A seven-year Italian study found that mesothelioma patients who underwent lung-removal surgery can still enjoy an “acceptable” quality of life.


The surgery, a pneumonectomy, involves the removal of an entire lung and is mostly employed when the disease is confined to one lung only. The Italian study enrolled 71 lung cancer and mesothelioma patients who underwent the procedure between January 2003 and March 2010.

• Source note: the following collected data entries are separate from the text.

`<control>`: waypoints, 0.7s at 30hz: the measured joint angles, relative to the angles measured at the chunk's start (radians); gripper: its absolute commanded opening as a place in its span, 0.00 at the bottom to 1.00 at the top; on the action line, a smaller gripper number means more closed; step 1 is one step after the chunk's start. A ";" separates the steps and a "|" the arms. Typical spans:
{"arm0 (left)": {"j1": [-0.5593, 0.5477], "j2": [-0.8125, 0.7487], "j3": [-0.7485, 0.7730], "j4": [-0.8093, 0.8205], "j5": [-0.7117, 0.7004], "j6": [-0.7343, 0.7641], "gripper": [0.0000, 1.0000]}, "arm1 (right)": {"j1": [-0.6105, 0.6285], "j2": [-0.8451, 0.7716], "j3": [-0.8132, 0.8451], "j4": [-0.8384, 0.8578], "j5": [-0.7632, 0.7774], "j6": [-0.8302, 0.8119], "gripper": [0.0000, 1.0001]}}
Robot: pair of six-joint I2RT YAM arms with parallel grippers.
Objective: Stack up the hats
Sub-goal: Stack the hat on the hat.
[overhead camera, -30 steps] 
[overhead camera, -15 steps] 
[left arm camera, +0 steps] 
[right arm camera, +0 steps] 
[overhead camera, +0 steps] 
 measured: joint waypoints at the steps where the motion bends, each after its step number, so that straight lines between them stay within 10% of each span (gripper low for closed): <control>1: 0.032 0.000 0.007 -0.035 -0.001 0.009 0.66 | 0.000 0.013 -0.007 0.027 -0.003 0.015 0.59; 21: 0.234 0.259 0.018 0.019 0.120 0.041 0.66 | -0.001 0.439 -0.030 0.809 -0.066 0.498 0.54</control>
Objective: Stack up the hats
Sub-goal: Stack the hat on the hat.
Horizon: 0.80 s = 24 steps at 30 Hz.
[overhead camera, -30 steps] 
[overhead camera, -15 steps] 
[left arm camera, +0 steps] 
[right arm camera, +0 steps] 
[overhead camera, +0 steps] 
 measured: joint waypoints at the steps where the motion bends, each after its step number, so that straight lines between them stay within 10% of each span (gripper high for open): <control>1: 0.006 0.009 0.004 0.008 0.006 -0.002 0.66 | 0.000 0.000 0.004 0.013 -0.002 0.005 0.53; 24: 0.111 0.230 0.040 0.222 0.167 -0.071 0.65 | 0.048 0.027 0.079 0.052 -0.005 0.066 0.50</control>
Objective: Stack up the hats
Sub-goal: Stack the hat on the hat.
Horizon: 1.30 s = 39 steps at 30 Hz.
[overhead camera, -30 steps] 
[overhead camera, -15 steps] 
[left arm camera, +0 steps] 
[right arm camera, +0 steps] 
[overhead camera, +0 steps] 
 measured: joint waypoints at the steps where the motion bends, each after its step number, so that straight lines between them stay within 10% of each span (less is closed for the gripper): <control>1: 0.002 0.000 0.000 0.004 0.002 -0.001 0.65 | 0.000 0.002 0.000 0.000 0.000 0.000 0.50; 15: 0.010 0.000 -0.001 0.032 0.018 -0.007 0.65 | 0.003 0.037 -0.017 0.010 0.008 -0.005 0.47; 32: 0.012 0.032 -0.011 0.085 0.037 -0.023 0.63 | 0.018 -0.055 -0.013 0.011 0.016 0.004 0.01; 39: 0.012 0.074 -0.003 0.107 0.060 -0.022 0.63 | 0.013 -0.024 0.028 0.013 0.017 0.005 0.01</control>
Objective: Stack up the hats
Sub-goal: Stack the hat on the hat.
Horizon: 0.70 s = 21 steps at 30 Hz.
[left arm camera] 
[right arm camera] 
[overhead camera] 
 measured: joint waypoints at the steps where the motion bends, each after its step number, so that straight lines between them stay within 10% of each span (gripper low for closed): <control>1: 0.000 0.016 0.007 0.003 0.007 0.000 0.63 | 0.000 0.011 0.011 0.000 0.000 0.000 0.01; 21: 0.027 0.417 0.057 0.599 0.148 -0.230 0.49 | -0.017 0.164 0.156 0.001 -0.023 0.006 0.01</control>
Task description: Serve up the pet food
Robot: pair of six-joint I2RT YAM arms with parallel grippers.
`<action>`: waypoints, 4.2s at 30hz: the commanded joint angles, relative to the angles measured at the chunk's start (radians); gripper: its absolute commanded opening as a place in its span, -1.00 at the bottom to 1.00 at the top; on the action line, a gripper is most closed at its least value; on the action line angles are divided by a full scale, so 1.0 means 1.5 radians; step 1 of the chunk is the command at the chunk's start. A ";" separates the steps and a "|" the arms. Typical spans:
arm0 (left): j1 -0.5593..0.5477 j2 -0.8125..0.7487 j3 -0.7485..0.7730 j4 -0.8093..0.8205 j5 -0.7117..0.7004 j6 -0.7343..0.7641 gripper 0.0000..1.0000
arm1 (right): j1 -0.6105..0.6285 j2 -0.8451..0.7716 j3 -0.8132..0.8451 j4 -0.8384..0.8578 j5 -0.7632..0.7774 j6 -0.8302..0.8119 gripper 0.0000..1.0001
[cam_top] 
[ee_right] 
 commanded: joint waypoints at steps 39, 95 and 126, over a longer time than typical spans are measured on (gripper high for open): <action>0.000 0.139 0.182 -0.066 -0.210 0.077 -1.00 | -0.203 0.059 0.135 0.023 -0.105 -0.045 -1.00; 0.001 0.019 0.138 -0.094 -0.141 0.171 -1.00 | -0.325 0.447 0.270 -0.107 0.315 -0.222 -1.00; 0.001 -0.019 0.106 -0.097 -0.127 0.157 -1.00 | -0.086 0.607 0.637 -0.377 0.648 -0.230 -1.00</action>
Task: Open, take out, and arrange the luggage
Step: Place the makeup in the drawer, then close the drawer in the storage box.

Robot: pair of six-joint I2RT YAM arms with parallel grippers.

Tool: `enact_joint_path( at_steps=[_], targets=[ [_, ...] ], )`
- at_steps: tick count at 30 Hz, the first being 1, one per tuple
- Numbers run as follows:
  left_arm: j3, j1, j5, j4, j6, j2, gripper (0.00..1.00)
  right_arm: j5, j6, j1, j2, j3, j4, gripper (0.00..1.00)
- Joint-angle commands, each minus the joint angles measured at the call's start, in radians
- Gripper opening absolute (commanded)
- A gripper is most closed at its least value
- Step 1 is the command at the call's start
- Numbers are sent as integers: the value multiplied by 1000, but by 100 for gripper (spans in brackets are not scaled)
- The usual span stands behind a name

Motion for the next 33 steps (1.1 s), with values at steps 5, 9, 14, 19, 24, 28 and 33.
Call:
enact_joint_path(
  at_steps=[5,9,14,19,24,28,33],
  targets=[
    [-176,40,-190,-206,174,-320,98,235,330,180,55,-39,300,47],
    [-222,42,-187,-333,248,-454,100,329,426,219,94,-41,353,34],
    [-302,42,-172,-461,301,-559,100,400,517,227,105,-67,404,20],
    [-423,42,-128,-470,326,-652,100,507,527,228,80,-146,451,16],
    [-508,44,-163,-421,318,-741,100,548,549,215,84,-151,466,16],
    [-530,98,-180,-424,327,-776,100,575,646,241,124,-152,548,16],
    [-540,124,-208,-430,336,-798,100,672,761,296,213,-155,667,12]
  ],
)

More than 90 percent of the patients enrolled in the study were still alive after one year. About 20 percent survived at least five years. Patients in both groups developed a heart condition called tricuspid valve insufficiency, in which some blood passes from the right ventricle to the right atrium, the opposite of the normal direction, causing decrease in heart function.


Nonetheless, based on patient questionnaires, the researchers concluded the condition was not serious enough to significantly decrease their quality of life. “Postoperative mortality (4.3%) and five-year survival (20%) after pneumonectomy seem to be satisfactory,” they wrote.


The findings were published in the Italian surgical journal Minerva Chirurgica. The study, conducted by thoracic surgeons from the Faculty of Medicine and Surgery at the University of L'Aquila in Teramo, Italy, comes as clinicians continue to debate surgical options for mesothelioma patients.


Some surgeons say lung removal carries a much greater risk of severe complications and death in mesothelioma patients. They have advocated pleurectomy/decortication, or P/D, a less-invasive procedure that involves removing the lung lining and any tumors inside the lining. Studies have found that, when employed in conjunction with radiation and chemotherapy, P/D has a median survival rate of more than 20 months, with fewer complications.


A study published in the April issue of Journal of Thoracic Oncology suggested that patients with early-stage pleural mesothelioma might be better off forgoing an extrapleural pneumonectomy, an aggressive surgery that involves removing the lung, chest lining and diaphragm, in favor of the less radical procedure.